对于蒸汽、无烟、加热烟草或新产品的看法,72名专家在信中给出了他们的观察结果,相关内容摘录如下:

专家呼吁对新技术和创新采取更积极方法

专家们写信的目的是表示希望世卫组织在促进有效和快速的烟草和尼古丁管理政策方面发挥领导作用。在这封信中,建议世界卫生组织及相关利益攸关方对新技术和创新采取更积极的方法,这些新技术和创新有可能使吸烟引起的疾病流行更快地得出结论。

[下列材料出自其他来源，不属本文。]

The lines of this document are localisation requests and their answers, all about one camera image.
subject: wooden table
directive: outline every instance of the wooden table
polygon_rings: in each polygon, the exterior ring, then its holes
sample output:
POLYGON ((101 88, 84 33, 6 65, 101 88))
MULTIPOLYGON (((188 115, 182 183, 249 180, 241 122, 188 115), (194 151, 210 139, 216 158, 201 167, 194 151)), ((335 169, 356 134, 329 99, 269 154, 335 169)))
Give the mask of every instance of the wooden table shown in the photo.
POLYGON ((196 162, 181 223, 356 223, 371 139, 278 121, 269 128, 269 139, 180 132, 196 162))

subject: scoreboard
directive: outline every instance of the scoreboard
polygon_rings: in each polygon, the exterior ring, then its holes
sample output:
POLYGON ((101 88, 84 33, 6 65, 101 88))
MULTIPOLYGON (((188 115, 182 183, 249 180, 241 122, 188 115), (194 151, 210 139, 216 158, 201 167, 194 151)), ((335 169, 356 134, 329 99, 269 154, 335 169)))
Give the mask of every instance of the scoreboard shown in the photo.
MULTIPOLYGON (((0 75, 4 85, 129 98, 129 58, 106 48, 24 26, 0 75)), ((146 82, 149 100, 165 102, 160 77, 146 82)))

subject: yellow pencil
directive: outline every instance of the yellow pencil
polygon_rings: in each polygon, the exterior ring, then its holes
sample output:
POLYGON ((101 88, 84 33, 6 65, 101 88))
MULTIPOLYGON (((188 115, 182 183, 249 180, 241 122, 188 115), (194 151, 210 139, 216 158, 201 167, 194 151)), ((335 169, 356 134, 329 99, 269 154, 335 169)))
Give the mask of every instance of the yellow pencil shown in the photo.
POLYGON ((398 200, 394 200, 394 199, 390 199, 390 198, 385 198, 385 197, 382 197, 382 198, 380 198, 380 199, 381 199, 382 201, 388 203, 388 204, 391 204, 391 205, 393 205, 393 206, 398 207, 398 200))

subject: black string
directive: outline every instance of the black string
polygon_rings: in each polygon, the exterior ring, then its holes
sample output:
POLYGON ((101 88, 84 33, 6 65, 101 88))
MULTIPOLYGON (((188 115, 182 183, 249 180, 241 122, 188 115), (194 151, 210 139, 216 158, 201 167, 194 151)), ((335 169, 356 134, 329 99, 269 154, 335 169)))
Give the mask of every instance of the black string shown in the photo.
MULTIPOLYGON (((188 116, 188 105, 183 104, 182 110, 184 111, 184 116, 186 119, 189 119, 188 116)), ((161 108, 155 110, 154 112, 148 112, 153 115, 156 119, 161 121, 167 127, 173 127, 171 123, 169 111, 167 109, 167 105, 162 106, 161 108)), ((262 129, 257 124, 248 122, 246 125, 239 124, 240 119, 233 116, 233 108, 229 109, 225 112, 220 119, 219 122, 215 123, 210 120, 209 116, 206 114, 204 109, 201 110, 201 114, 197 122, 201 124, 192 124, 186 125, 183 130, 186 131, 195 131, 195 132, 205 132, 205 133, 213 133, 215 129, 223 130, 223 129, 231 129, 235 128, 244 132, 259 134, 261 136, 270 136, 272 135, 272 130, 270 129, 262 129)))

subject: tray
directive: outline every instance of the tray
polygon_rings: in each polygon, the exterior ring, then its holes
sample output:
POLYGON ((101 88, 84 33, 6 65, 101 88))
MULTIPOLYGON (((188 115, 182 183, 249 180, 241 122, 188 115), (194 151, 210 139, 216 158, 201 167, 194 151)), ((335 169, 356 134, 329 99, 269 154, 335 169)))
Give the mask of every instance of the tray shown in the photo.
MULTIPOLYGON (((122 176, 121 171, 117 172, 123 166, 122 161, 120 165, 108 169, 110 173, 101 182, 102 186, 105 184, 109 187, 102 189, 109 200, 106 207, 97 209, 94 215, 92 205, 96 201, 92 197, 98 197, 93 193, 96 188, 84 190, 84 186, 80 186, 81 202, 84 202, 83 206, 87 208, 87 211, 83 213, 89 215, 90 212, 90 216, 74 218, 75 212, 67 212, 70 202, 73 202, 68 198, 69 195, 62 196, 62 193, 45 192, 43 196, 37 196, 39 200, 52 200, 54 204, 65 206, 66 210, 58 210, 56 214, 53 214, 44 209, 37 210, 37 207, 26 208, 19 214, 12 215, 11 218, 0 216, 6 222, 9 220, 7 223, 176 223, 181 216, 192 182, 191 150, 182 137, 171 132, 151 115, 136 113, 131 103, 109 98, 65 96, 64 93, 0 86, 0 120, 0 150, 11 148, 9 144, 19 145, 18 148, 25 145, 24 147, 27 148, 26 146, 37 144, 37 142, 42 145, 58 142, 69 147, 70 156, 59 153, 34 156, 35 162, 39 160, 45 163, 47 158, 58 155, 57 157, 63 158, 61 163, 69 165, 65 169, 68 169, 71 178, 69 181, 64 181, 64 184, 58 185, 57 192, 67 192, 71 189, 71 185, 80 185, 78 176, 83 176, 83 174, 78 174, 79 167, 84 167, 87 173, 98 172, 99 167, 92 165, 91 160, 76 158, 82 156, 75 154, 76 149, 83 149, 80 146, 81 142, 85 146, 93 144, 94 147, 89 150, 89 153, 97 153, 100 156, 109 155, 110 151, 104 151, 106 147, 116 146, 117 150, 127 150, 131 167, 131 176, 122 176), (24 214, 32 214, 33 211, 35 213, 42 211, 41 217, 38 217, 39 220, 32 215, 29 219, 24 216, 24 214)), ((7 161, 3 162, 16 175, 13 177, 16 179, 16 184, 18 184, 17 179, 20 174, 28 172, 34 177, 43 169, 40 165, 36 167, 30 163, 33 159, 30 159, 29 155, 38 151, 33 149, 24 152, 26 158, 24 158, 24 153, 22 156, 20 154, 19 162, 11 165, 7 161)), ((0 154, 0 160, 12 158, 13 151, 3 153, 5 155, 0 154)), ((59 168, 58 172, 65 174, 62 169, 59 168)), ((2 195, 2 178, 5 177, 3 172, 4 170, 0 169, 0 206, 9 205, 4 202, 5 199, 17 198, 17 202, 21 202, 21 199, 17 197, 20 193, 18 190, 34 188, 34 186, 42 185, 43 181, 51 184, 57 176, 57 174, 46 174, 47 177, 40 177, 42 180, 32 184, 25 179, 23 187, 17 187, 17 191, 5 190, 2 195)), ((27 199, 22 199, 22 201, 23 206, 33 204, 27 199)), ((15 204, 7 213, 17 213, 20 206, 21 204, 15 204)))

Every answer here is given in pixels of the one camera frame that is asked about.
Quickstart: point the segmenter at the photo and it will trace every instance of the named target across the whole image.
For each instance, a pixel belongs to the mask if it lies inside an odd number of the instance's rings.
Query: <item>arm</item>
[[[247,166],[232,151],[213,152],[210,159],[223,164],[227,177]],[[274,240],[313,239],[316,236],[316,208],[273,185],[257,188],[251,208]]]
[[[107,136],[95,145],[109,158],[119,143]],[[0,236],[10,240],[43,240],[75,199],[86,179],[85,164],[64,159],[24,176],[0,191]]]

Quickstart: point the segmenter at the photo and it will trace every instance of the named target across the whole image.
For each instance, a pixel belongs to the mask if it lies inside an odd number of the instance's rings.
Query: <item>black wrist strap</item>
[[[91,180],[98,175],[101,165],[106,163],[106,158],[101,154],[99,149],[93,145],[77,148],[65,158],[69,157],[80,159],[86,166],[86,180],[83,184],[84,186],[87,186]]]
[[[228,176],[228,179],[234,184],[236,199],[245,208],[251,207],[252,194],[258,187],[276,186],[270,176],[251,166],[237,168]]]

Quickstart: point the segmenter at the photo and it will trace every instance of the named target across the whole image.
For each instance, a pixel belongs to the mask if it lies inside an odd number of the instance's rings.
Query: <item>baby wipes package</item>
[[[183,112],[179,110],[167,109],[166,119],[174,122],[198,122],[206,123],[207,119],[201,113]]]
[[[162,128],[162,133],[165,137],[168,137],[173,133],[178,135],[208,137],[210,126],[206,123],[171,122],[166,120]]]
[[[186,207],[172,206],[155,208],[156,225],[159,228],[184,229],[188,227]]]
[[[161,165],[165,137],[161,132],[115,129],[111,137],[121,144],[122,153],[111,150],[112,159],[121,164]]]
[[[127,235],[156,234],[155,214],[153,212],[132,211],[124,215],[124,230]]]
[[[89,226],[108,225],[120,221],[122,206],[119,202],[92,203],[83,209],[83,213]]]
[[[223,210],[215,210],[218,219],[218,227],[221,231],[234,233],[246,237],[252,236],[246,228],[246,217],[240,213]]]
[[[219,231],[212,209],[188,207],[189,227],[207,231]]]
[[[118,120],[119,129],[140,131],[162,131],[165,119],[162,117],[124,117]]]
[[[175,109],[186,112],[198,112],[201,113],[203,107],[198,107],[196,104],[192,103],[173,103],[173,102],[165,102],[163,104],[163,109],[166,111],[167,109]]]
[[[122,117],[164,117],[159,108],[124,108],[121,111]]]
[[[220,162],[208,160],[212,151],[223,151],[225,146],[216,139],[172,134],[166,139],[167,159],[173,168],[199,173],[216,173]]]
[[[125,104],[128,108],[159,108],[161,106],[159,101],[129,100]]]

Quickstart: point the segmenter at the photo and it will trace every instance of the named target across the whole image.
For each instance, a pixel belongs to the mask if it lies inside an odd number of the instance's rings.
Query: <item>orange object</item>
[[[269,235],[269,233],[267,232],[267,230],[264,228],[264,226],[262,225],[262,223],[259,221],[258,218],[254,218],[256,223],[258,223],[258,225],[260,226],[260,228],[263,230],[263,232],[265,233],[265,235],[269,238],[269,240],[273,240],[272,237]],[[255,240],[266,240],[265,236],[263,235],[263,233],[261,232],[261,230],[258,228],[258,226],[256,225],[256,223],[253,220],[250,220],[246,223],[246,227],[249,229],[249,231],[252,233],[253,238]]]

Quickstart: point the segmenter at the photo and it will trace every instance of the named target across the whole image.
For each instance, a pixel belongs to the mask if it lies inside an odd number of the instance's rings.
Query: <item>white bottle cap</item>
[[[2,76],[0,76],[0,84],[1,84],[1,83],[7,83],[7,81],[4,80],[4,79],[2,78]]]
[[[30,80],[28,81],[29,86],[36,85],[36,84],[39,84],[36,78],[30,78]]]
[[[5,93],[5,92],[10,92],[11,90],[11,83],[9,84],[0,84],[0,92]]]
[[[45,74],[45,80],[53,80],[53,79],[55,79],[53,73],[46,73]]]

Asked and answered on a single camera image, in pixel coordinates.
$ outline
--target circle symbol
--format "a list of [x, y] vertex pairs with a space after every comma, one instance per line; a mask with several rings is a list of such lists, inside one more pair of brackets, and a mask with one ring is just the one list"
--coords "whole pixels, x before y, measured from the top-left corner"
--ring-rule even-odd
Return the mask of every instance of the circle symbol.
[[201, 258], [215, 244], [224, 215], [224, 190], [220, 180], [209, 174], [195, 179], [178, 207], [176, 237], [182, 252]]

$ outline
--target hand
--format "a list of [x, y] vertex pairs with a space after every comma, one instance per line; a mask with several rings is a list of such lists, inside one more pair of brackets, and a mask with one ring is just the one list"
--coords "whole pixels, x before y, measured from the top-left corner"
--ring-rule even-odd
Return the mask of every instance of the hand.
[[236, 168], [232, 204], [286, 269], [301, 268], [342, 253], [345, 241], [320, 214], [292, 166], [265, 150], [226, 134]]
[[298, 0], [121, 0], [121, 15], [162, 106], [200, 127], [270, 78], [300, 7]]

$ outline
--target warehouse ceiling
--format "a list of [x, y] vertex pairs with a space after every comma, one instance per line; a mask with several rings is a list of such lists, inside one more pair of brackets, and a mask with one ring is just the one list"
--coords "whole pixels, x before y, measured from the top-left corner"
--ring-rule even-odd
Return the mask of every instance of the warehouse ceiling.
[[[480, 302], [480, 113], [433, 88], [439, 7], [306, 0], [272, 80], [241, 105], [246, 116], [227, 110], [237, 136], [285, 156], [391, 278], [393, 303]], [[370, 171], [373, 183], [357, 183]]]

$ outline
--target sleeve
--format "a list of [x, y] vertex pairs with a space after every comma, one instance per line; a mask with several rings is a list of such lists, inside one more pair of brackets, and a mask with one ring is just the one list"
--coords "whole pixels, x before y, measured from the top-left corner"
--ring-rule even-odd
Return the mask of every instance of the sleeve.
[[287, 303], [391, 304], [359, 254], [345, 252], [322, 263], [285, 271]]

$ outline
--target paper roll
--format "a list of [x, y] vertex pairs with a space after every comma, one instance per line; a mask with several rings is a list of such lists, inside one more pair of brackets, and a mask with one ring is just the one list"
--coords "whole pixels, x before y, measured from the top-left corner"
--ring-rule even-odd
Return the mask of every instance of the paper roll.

自烟草控制框架公约于2003年签署以来,在烟草控制和公共卫生领域,世界发生了重大变化。不可忽视或驳回替代尼古丁传递系统(ANDS)的兴起。这些是已建立的新技术,可为使用者提供尼古丁,而不会燃烧烟叶和吸入烟草烟雾。这些技术通过“减少烟草危害”提供了显着和快速的公共卫生收益的前景。不能或不选择使用尼古丁戒烟的用户可以选择从风险最高的产品(主要是卷烟)转变为合理怀疑的产品,其风险远低于吸烟产品(例如纯尼古丁产品,低毒无烟烟草)产品,蒸汽或加热烟草制品)。我们相信这一战略可以为可持续发展目标做出实质性贡献,以减少非传染性疾病造成的过早死亡(可持续发展目标3.4)。

专家认为:非燃烧产品的危害性远低于吸烟

从健康的角度来看,尼古丁产品之间的主要区别在于它们是可燃的还是不可燃的,而不在于它们是不是烟草制品,也不在于它们是既有的还是新颖的。鉴于《烟草控制框架公约》的主要重点是健康风险管理,这一区别应该是《烟草控制框架公约》设计和实施的一部分[1]。

利益相关者应适当考虑减少烟草危害的益处和机会。他们不应该只关注未知的健康风险,特别是当这些风险很小或不可能时。应该如此地认识到,失去公共卫生获益的机会,将会是对公共健康造成真正的伤害。

关于青少年对任何烟草或尼古丁产品的接受,需要一种连贯且适应性强的策略,其重点是减少当前和未来对年轻人的伤害。解决青少年使用尼古丁的政策应基于对青少年危险行为的理解,不同产品的使用之间的相互作用(例如,对于一些年轻的吸烟者,通过低风险产品来替代吸烟,这种潜在的可能将会是有益的),以及适当考虑干预措施对成人和年轻人造成的损害和利益的总体平衡。

长期影响的不确定性不应成为丧失行动力的原因。的确,在新产品专用数十年之前,我们将无法获得有关新产品影响的完整信息 – 鉴于复杂的使用模式,我们可能永远不会。但是,我们已经拥有足够的知识,基于所涉及的物理和化学过程,排放的毒理学和暴露的生物标志物,确信这些非燃烧产品的危害性远低于吸烟。我们也确定地知道现有产品(卷烟)是非常有害的。

《烟草控制框架公约》及其实施应该包含“风险比例监管”。这意味着适用于各类产品的监管或税收的严格性应当反映其健康风险。例如,应该对卷烟征收高税,但对“汽烟”(vaping)产品征税低或不征税。禁止所有可燃产品的广告是合理的,而对非燃烧产品的广告则实施管控(特别是保护从不吸烟的青少年),从而允许足够的促销,以便吸烟者仍然可以获知替代品,并可以鼓励他们替换。整个《烟草控制框架公约》应采用这种考虑风险比例的方法。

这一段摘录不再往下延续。